Studying our genes is becoming a big business in health care. New gene discoveries make great news. Every week we hear about another gene that can identify our susceptibility to a particular disease or be modified to produce a cure. With over 3.0 billion human genes that is no mean feat. Unfortunately, cure is not that simple and very few genetic breakthroughs result in effective treatments. Genetic discovery is a long way from becoming an effective treatment.
Exploring ancestry can help us understand which social and environmental factors precipitate diseases in some people and not in others.

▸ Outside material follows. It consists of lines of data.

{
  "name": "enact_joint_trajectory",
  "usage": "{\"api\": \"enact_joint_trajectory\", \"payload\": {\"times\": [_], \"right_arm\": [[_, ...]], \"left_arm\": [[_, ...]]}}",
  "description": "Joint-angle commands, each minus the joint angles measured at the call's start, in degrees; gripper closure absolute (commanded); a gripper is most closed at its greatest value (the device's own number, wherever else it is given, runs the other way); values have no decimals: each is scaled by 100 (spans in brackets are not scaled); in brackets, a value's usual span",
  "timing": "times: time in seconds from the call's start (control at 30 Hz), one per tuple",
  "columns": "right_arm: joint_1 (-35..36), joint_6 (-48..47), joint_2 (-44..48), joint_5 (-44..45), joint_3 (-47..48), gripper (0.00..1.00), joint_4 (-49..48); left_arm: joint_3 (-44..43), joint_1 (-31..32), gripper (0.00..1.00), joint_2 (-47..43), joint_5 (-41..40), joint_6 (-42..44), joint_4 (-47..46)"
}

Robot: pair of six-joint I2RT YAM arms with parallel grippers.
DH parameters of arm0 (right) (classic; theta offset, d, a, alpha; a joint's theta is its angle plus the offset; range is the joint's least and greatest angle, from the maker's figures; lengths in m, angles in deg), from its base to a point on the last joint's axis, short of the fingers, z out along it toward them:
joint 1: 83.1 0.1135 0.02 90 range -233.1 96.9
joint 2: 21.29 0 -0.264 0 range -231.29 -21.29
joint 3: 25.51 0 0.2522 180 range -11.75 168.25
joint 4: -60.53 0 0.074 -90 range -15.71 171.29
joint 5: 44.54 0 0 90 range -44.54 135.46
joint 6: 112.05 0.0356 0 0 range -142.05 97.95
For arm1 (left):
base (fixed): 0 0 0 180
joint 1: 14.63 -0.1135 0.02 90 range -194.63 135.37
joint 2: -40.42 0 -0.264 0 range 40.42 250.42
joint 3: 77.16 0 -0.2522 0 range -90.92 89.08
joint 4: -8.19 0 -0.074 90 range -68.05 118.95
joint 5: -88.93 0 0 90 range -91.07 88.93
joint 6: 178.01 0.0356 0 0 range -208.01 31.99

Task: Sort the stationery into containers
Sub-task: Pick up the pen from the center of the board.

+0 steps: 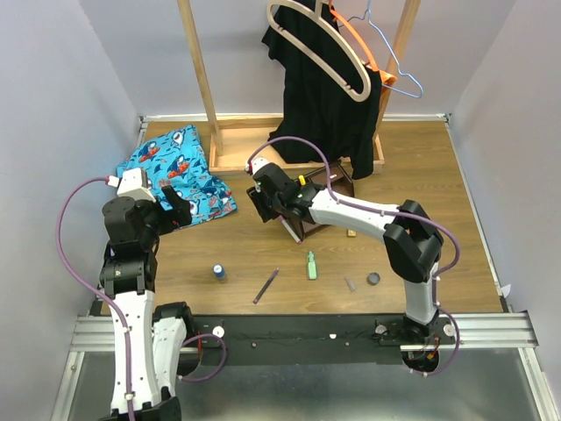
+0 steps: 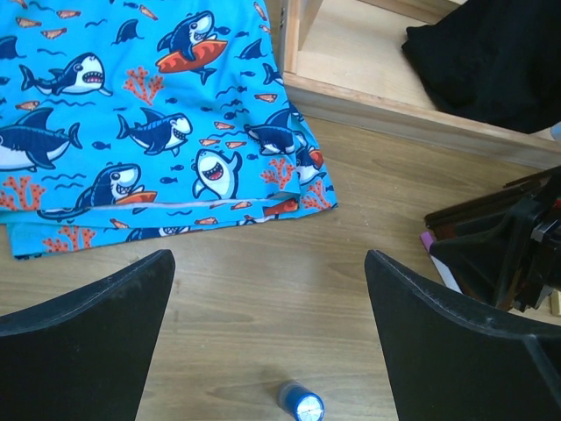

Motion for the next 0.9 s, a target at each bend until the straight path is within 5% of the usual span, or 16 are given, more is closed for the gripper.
{"api": "enact_joint_trajectory", "payload": {"times": [0.0, 0.87], "right_arm": [[34, 212, -304, 422, 174, 50, 502], [43, 344, -1201, 1424, 456, 60, 731]], "left_arm": [[73, -129, 1, -88, 165, -190, -164], [47, -147, 1, -96, 200, -147, -173]]}}
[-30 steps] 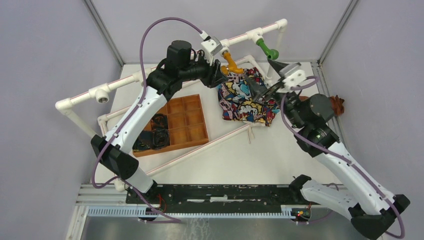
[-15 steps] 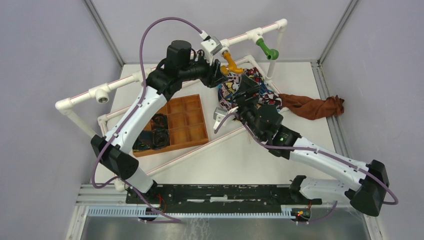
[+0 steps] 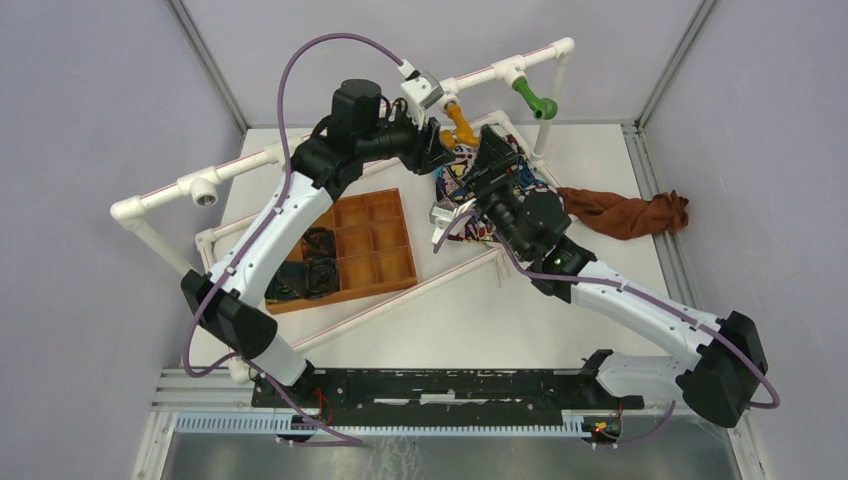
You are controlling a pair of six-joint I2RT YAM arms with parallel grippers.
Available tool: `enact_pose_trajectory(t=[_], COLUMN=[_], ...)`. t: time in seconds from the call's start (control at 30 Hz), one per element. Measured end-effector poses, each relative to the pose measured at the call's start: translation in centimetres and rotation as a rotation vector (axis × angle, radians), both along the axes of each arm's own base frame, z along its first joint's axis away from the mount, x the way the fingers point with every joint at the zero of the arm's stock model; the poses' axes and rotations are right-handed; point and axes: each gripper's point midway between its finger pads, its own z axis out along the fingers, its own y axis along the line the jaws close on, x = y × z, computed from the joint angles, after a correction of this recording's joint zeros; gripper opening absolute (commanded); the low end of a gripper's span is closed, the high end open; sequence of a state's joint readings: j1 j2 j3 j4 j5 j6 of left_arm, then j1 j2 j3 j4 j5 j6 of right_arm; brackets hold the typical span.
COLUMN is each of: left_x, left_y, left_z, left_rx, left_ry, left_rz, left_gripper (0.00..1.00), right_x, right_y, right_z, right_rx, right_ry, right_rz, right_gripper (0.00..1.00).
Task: Install the water faucets
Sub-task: Screw the water faucet onto the adaptor.
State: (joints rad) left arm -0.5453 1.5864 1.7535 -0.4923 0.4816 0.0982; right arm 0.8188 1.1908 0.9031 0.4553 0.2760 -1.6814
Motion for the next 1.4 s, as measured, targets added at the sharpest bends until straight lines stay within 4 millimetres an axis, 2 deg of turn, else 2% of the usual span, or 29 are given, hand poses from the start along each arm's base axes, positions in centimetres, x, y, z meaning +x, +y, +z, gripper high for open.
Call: enact_pose_trajectory(t=[0.17, 0.3, 0.53, 0.77, 0.87, 0.93, 1.07, 1.1, 1.17, 1.23, 1.3, 1.33, 1.4], left_x=[0.0, -0.1, -0.1, -0.1, -0.1, -0.1, -0.1, -0.1, -0.1, 0.0, 0.0, 0.1, 0.3], left_y=[0.0, 0.0, 0.1, 0.1, 0.1, 0.2, 0.2, 0.2, 0.2, 0.3, 0.4, 0.5, 1.2], left_z=[0.1, 0.1, 0.2, 0.4, 0.4, 0.4, 0.4, 0.4, 0.5, 0.6, 0.7, 0.8, 0.8], left_rx=[0.0, 0.001, -0.001, 0.0, 0.0, 0.0, -0.001, 0.0, -0.001, 0.0, 0.001, 0.005, 0.021], left_ry=[0.0, 0.001, -0.001, 0.0, 0.0, 0.0, -0.001, -0.001, -0.003, -0.006, -0.008, -0.01, -0.01], left_rz=[0.0, 0.0, 0.0, 0.0, 0.002, 0.002, 0.002, 0.003, 0.004, 0.01, 0.015, 0.024, 0.049], left_gripper=[0.02, 0.02, 0.02, 0.02, 0.02, 0.02, 0.03, 0.07, 0.22, 0.43, 0.71, 0.8, 0.92], right_x=[0.9, 1.5, 2.8, 3.0, 3.0, 3.0, 3.0, 3.0, 3.0, 3.1, 3.2, 3.2, 3.4], right_y=[0.8, 1.4, 1.8, 2.3, 2.3, 2.3, 2.3, 2.4, 2.4, 2.5, 2.5, 2.6, 2.5], right_z=[0.3, 0.7, 0.4, -0.2, -0.2, -0.2, -0.3, -0.3, -0.3, -0.3, -0.3, -0.3, -0.3], right_rx=[-0.021, -0.029, -0.026, -0.023, -0.012, 0.001, 0.024, 0.031, 0.05, 0.072, 0.094, 0.11, 0.14], right_ry=[0.002, 0.01, 0.035, 0.056, 0.061, 0.067, 0.08, 0.085, 0.094, 0.107, 0.12, 0.127, 0.142], right_rz=[0.05, 0.098, 0.132, 0.159, 0.166, 0.17, 0.175, 0.177, 0.182, 0.187, 0.191, 0.192, 0.193], right_gripper=[0.8, 0.68, 0.4, 0.27, 0.14, 0.0, 0.0, 0.0, 0.0, 0.0, 0.0, 0.0, 0.0])
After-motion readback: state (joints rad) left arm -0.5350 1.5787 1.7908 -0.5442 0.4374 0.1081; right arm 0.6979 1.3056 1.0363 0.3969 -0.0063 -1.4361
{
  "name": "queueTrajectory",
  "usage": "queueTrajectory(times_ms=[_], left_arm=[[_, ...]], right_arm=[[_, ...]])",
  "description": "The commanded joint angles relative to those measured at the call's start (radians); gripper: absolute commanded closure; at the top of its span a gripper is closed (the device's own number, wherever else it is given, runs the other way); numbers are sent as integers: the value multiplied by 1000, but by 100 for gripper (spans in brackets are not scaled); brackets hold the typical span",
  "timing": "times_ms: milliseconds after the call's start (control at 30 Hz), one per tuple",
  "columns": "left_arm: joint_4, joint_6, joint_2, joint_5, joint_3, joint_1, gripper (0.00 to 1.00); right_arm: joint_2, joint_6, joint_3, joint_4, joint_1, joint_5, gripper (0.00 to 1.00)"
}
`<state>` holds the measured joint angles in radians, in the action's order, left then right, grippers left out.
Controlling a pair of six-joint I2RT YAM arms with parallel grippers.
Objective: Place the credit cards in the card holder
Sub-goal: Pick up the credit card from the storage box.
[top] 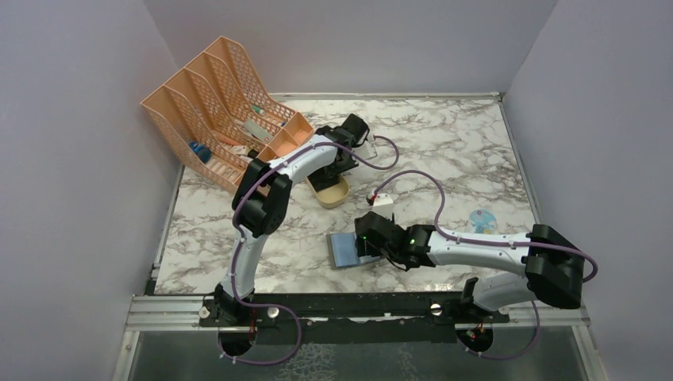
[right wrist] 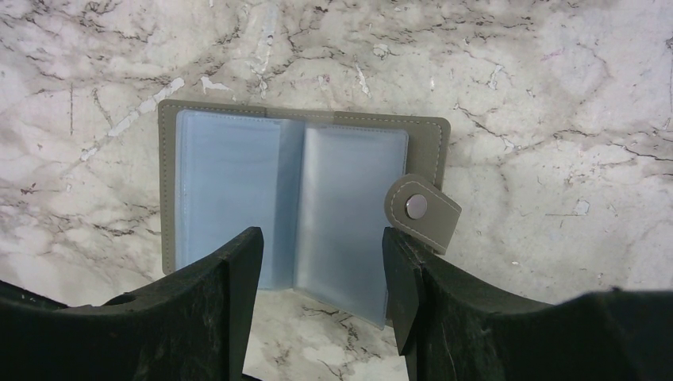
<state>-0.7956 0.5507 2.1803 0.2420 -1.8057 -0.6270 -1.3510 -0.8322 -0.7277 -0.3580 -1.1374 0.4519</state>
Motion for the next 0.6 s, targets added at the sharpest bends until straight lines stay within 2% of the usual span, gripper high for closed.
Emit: queueTrajectory(times_ms=[0, 233, 367, 567], left_arm=[[14, -6, -35, 30, 14, -8, 72], [-27, -43, -60, -9, 19, -18, 86], [-68, -102, -85, -30, 3, -19, 99], [-86, -200, -166, -58, -10, -18, 100]], right_arm=[[18, -4, 10, 13, 3, 33, 43], [15, -1, 11, 20, 2, 23, 43], [20, 2, 14, 30, 2, 7, 43], [35, 3, 36, 64, 3, -27, 43]])
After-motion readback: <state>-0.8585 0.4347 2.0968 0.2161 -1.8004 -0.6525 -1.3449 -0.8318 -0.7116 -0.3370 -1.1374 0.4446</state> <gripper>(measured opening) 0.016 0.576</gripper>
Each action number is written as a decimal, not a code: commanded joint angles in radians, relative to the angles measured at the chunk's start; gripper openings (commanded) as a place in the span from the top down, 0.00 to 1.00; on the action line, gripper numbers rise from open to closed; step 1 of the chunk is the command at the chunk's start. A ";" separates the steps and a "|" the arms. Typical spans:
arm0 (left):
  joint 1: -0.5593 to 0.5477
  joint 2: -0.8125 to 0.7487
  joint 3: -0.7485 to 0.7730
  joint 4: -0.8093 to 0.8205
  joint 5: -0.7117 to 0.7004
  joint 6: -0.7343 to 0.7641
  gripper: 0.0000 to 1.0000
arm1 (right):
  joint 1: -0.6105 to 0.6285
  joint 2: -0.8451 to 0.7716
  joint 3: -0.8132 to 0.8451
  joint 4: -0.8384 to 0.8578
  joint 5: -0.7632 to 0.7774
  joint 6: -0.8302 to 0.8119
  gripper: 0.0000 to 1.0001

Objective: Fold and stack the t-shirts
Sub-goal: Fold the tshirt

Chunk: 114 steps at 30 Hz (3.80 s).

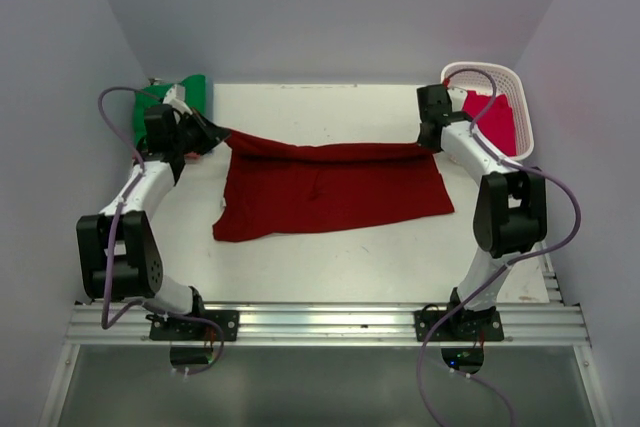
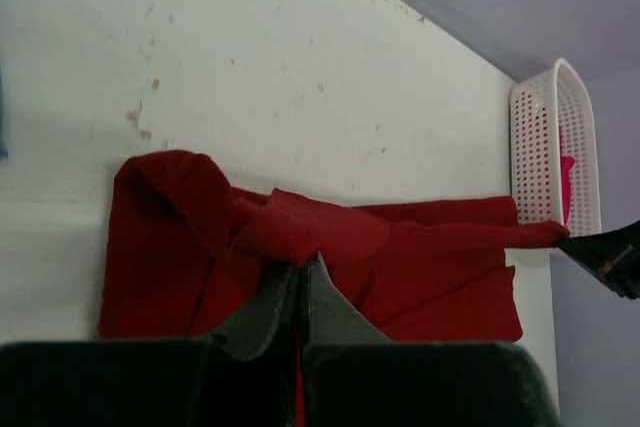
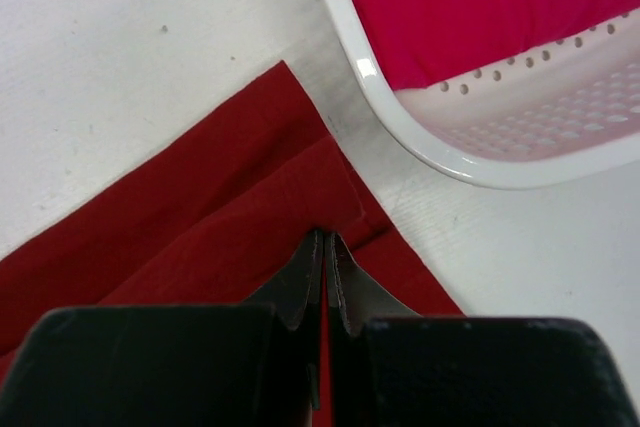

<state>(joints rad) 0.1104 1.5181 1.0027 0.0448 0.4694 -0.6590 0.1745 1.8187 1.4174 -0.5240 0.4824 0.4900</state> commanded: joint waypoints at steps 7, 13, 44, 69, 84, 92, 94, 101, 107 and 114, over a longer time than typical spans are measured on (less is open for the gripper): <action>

Genetically simple diseases, like cystic fibrosis that is caused by an alteration of a single gene, gave us hope that these discoveries would lead to a whole new way of effectively tackling disease. However, these single gene diseases are rare.
Whilst researchers have made tremendous progress in understanding the genetic basis of rare, single gene diseases, the challenges become enormous once the basis of a disease extends beyond a single gene. Determining exactly which genes found in any patient actually contribute to their disease is not simple. With improved research techniques, even diseases that were thought to be caused by a single gene may now be caused by changes in a number of different genes. Complex diseases such as cancer, autism, diabetes, obesity, and some psychiatric conditions such as depression are known to have hereditary components. The converse is also true. Some genes which were implicated in diseases are now found to be harmless.
The history of how we got these genes has been of interest to geneticists for many years. Genealogical graphs are frequently used to study how a genetic disease reveals itself in families.
Both geneticists and gene researchers work from the current data that is provided usually because someone is sick. The growing interest from amateurs in ancestry can provide a new route for looking at the impact of genetic heritage.
Researching ancestry can go beyond the medical focus on genes and how they cause diseases. Understanding the history of families can help us understand which social and environmental factors precipitate diseases in some people and not in others.
Beyond genes and the study of them, there remain many more pieces to the disease puzzle waiting to be described. Other components of our history live in our cells but not in our genes. They are becoming more important and may influence the way the building blocks of our cells join together in the development of diseases such as diabetes, epilepsy, Alzheimer’s and Parkinson’s diseases.
Despite all these challenges to further understanding how our genetic heritage affects our health, we should, however, count ourselves lucky that relatively speaking, that the human genome is quite small. The largest genome that has been identified belongs to the Paris japonica flower. It is 50 times larger than the human genome.